La rétrospective consacrée à Jean Hélion s’avère une plutôt bonne surprise, ma réserve a priori s'estompant à mesure.
Jean Hélion, Figure bleue, 1935-1936, Huile sur toile H. 145 x L. 99 cm, Musée d'Art moderne de Paris
En arpentant les salles et en lisant la littérature rupestre qui les rythme, je retiens — à rebours du parcours de František Kupka, trente ans plus tôt et pour d’autres raisons — que le peintre a renoncé à la peinture abstraite à la veille de la Seconde guerre mondiale — et comme sous son impulsion. Je photographie cette dernière toile attestant cet abandon, prédiqué comme tel par Hélion lui-même : « J'ai atteint, en quelques secousses et en deux années, la Figure tombée, ce tableau de 1939 qui fait un monument à la chute en moi de l'abstraction. » :
Jean Hélion, Figure tombée, Avril-septembre 1939, Huile sur toile, 126,2 x 164,3 cm, Centre Pompidou, Paris, Musée national d'Art moderne
Des habitudes ont été prises cependant, et le pli de l’abstraction et de la géométrie ne manquent pas de se faire remarquer dans toutes les compositions ultérieures.
Jean Hélion, Etude 214 - Etude pour “Edouard”, 1939, Huile sur toile, Collection particulière ; Édouard, 1939, Huile sur panneau, Collection particulière ; Édouard, 1939, Huile sur panneau, Collection particulière
Jean Hélion, Figure gothique, New York, 1945, Encre de Chine, crayon, gouache et aquarelle sur papier, Courtesy Galerie Alain Margaron
Déjà sensible à mainte reprise dans le motif de la vitrine où se reflète la rue, sinon la ville, l’attention à la vie urbaine rencontre aussi un écho chez moi.
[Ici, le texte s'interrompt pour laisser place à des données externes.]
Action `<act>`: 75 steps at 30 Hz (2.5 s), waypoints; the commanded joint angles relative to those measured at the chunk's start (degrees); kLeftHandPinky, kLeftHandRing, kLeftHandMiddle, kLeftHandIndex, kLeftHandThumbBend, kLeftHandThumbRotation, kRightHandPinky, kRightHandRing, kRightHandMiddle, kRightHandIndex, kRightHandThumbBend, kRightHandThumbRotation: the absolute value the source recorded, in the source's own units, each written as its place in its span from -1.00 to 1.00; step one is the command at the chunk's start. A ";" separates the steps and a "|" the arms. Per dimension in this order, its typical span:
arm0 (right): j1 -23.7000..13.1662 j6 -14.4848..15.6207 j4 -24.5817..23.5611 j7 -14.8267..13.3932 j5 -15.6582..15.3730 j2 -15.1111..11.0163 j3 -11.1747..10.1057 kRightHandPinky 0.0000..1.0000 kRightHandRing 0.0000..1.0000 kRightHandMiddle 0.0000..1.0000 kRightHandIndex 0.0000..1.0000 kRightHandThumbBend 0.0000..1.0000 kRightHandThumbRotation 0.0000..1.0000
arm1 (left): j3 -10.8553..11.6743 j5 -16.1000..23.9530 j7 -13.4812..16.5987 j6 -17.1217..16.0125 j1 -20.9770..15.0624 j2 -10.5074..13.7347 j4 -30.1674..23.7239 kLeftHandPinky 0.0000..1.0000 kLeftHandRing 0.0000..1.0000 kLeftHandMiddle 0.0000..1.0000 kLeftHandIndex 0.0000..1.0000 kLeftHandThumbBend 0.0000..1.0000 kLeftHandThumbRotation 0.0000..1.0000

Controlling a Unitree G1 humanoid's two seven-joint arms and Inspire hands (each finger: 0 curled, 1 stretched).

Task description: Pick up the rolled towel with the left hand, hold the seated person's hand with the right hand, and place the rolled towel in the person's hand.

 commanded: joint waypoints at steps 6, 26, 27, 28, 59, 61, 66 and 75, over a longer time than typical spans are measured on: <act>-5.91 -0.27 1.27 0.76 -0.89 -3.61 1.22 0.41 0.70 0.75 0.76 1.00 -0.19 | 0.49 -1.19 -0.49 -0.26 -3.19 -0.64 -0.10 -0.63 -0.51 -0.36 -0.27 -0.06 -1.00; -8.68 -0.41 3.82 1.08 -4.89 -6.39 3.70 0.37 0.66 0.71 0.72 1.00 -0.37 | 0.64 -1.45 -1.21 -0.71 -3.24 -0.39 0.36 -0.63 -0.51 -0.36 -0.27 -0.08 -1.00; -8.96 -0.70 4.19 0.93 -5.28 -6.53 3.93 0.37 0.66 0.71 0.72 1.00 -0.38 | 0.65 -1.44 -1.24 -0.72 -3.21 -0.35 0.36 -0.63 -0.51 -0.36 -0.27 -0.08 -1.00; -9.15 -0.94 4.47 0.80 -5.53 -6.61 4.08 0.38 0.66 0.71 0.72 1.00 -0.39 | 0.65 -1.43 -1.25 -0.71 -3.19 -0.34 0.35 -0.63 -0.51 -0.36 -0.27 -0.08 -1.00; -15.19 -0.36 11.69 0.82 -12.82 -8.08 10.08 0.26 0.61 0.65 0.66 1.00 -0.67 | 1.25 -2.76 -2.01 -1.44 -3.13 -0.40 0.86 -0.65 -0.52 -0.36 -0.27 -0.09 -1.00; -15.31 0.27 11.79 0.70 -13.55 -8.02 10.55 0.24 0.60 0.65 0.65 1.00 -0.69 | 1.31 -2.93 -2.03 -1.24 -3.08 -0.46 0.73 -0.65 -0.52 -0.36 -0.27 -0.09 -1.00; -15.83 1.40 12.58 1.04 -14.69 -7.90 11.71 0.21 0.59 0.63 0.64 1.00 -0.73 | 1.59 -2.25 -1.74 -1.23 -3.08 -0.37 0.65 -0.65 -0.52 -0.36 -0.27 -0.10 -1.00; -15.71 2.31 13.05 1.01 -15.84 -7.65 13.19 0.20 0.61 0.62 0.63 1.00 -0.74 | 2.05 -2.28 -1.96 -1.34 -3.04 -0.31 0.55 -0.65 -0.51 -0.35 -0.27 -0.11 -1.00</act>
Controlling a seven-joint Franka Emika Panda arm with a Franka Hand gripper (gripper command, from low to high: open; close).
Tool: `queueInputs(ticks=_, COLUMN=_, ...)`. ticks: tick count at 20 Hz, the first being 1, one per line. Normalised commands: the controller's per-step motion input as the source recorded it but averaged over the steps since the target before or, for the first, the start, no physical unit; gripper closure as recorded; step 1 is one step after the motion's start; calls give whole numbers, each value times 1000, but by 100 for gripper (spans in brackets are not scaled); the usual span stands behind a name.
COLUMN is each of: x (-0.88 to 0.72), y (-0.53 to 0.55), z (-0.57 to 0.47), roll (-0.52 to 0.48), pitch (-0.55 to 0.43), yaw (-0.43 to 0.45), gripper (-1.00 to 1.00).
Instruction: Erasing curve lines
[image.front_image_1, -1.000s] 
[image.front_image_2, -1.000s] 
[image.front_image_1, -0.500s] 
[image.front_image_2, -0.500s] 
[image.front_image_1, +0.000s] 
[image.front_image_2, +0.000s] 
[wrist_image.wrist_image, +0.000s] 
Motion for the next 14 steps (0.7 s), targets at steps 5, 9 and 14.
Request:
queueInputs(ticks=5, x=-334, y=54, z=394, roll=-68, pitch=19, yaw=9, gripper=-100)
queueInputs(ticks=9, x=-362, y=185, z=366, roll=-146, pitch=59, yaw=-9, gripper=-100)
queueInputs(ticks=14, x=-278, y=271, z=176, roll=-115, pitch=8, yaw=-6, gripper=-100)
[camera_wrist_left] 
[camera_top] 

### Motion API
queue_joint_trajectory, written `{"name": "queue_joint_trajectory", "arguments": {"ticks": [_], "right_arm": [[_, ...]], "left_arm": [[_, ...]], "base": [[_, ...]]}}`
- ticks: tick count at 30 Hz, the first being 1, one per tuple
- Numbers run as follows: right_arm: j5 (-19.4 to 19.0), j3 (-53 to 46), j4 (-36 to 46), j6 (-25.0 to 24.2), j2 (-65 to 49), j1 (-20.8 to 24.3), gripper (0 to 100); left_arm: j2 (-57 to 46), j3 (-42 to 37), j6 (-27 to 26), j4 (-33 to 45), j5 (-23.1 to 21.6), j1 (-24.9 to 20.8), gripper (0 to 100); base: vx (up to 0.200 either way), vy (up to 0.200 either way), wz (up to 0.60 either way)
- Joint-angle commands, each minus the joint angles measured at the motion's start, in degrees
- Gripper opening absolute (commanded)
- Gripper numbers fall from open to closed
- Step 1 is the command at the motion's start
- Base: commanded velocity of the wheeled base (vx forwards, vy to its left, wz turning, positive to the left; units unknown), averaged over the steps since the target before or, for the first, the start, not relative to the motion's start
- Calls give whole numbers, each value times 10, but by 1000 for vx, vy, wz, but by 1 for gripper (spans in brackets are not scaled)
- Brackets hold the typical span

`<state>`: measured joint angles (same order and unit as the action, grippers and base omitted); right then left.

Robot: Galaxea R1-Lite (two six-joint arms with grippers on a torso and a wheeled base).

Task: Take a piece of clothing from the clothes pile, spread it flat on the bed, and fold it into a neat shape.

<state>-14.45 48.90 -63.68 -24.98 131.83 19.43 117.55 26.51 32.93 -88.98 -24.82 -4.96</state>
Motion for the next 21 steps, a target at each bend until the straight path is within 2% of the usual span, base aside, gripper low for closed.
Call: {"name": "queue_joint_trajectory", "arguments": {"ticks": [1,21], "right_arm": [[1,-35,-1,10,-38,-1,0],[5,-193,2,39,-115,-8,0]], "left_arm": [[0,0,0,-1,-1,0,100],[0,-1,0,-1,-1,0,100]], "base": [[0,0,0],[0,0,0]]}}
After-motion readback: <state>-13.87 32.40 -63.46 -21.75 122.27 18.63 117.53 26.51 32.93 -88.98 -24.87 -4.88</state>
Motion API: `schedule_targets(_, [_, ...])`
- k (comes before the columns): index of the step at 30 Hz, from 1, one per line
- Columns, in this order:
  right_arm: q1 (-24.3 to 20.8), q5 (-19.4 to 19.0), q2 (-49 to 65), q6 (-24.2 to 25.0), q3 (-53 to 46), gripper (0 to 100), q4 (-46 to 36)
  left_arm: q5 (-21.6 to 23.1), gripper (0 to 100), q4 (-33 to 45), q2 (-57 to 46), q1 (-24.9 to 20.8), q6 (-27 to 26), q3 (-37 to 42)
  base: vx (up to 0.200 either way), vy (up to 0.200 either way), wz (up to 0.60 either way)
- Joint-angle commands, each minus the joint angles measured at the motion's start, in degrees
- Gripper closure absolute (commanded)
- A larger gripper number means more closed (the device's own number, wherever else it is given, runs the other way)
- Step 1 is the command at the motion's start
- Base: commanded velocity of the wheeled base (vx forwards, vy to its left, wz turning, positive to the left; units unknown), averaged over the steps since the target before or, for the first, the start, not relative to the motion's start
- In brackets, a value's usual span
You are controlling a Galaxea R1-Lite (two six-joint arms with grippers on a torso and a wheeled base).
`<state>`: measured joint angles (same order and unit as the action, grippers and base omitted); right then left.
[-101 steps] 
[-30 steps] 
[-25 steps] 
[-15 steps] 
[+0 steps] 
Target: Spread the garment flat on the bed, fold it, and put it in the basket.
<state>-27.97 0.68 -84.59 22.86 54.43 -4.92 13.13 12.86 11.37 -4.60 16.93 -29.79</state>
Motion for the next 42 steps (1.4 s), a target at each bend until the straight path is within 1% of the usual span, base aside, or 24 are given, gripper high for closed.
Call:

Jean Hélion, À rebours, Janvier-février 1947, Huile sur toile, 113,5 x 146 cm, Centre Pompidou, Paris Musée national d'Art moderne / Centre de création industrielle
Jean Hélion, La Belle Étrusque (le porteur de citrouille), 1948, Huile sur toile, Collection particulière
Jean Hélion, Triptyque du Dragon, Acrylique sur toile, panneau central : 275 x 425 cm, panneaux latéraux : 275 x 225 cm, Fonds régional d’art contemporain de Bretagne
Des thèmes ou motifs traditionnels — comme choses ou thèmes à peindre — entretiennent par ailleurs de puissantes correspondances avec l’histoire de la peinture.
Jean Hélion, les Anénomes d'hier et d'aujourd'hui, 1952, , Huile sur toile, Collection Patrice Trigano
D’un tableau l’autre, un bric à broc d’objets se retrouve sous la forme de motifs récurrents : chaussures, parapluie, brocs, cruches et pichets. L’artiste manifeste un solide sens de l’humour quelquefois, nonobstant des troubles oculaires grandissants et les accidents de la vieillesse.
Jean Hélion, Festival d'automne à l'atelier, 1980, Acrylique sur toile, Courtesy Galerie Alain Margaron
Ainsi Parodie grave porte bien son nom, marqué du sceau de l’autodérision (et des représentations du calvaire). On doit peut-être le « chromatisme exacerbé » des toiles de la fin à ses problèmes de vue.
Jean Hélion, Parodie grave, 1979, Acrylique sur toile, Centre Pompidou, Paris Musée national d'Art moderne / Centre de création industrielle
Je suis sensible, enfin, au compagnonnage d’écrivains au cours de sa carrière, de René Char à Michel Tournier, qui, en 1977, accompagne l’exposition de dessins récents de l’artiste au Musée de l’Abbaye Sainte Croix.
René Char et Jean Hélion, Dix poèmes de la sieste blanche de René, quatorze illustrations de Jean Hélion, 14 feuilles non nuérotés de papier d'Arches fin, Bibliothèque nationale de France
Au sortir de l’exposition est affichée une toile immense intitulée Choses vues en mai
Jean Hélion, Choses vues en mai, 1969, Acrylique sur toile, Centre Pompidou, Paris Musée national d'Art moderne / Centre de création industrielle, En dépôt au musée des Beaux-Arts d'Orléans
— la boucle s’avère en quelque sorte bouclée dans mon arpentage puisque le titre du premier tableau « Défense de » m’avait fait penser au fameux Défense d’interdire.